Daddy started fucking me harder, making my titties jiggle. He made me keep my hands behind me, not allowing me to touch them, so that they would jiggle more. It also made me put more weight on him, and that made his cock go even deeper inside of me. I suddenly started to realize that I was literally getting fucked. I was getting fucked, just like a girl. I closed my eyes, and thought how incredible it felt. In that moment, I knew transitioning had been the right decision. Turing into a girl was the best thing I ever did.
I opened my eyes and looked at Daddy. His eyes were staring at my tits, watching them jiggle. He looked at me and grinned. "Having fun?" he asked.
"Yes," I answered, not knowing what else I could say.
"Still like being a girl?" he asked.
I shivered a little. I didn't know if Daddy would be able to fuck me long enough to give me an orgasm. I actually wasn't even sure if I knew how to have an orgasm as a girl yet. There had been a few times with my vibrator that I'd made myself feel so good that I had shivered and shook. But I almost felt like I imagined those as much as anything. There certainly hadn't been any sex feelings as intense as the orgasms I'd had as a male.
"Do you like me being a girl?" I asked, knowing he liked it enough to have sex with me.
As an answer, Daddy twisted around, pushing me back so that I was lying on the couch. The whole time he was pushing me down, he kept his cock inside of me, so that when he finished, he was on top of me fucking me. I didn't think it was possible, but it seemed like he started fucking me even harder in that position. I was positive his cock could get no deeper, and I wondered if he would push it right through the top of my vagina.
A few drops of sweat dripped from Daddy's forehead onto my face and shoulders, but I didn't say anything, because I was having too much fun getting fucked. After a moment I realized that I could feel Daddy's ball sack swaying back and forth with each movement of his hips, and slapping against my bare crotch. "Oh God!" I moaned.
Daddy kept pounding his cock into me. I moaned again, "Oh God! Oh God! Oh God!" I was grabbing for something to hold onto, anything. I had my eyes tightly closed. I couldn't believe how good it felt to have his cock so deep inside me. It was like it felt too good, and I needed to grab onto something just to keep myself from floating away.
I moaned again, "Daddy."
Daddy responded by pushing up with his hips so that his thick cock began rubbing across my clitoral nub. I felt totally helpless. I couldn't escape the sensations between my legs, and even if I could have, I wouldn't have wanted to. At the same time, I couldn't make myself climax. At least not yet.

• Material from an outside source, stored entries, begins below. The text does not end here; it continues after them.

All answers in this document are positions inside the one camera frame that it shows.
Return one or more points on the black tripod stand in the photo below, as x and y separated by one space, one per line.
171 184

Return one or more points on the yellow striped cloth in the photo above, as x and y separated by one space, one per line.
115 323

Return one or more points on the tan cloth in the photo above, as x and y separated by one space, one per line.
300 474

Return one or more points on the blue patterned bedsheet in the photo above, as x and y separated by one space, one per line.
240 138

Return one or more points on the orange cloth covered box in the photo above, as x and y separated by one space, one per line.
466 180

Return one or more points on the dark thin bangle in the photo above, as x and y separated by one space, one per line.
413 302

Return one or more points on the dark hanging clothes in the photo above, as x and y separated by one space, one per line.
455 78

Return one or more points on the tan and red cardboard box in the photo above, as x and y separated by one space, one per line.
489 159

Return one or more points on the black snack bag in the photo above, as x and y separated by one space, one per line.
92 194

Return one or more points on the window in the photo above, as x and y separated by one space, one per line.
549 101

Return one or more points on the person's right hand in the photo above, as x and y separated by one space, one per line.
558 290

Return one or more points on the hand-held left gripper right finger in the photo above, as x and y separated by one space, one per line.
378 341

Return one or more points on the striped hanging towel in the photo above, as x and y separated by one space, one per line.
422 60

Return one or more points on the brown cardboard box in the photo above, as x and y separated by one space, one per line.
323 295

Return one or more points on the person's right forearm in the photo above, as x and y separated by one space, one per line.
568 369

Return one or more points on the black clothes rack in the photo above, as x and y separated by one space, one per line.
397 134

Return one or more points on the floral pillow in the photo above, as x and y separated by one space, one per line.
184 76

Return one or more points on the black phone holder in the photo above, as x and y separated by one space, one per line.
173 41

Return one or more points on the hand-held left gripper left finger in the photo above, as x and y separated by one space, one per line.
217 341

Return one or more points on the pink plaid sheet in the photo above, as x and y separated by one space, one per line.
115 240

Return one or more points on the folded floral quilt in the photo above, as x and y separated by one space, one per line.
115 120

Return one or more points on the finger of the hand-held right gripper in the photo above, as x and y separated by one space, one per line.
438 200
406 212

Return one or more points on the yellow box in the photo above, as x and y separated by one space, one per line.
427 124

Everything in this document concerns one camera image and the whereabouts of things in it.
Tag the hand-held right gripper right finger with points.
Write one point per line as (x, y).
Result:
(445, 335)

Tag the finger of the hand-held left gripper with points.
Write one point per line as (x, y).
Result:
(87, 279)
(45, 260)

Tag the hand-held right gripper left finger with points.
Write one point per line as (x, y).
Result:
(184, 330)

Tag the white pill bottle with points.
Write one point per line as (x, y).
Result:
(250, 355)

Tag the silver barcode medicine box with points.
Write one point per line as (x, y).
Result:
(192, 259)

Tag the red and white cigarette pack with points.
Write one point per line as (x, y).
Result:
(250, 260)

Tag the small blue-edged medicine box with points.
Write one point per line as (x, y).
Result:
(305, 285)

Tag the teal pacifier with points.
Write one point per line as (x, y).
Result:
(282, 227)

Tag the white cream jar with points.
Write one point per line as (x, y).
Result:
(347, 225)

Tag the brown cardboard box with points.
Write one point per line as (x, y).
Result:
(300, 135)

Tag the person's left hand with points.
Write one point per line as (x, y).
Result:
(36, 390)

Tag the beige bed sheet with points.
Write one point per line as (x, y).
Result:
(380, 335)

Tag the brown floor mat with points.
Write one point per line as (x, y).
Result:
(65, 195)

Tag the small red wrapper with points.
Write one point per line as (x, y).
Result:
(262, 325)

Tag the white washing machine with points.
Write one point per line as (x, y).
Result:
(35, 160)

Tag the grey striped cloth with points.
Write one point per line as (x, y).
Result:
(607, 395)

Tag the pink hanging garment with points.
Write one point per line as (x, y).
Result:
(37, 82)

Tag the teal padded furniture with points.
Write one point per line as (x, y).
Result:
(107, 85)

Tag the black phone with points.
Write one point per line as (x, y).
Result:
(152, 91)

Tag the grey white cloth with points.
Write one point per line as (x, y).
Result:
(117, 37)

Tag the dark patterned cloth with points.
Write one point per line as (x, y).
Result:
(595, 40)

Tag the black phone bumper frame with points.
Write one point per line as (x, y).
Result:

Daddy was wonderful. He kept going. I don't know how he lasted so long. I wrapped my legs around his waist, opening myself to his thrusts, letting his cock go as deep as it could. "I'm cumming," he finally hissed in my ear.
I shivered. I could feel Daddy's cock twitching inside of me. I felt its entire length as it bobbed up and down. "Oh my God," I thought, Daddy's squirting his cum inside of me. I shivered again and then wrapped myself tightly around my dad's thrusting body as I started to shake uncontrollably. I was cumming, too.
Daddy held on to me until I stopped shaking. I still didn't know if it was a real girl orgasm, but it left me weak and sexually satisfied - for a few hours, at least - and so I thought even if it wasn't, it was pretty close.
I had Daddy sleep in my bed that night, and each night until he had to go back home. Needless to say, our relationship changed. But that's another story.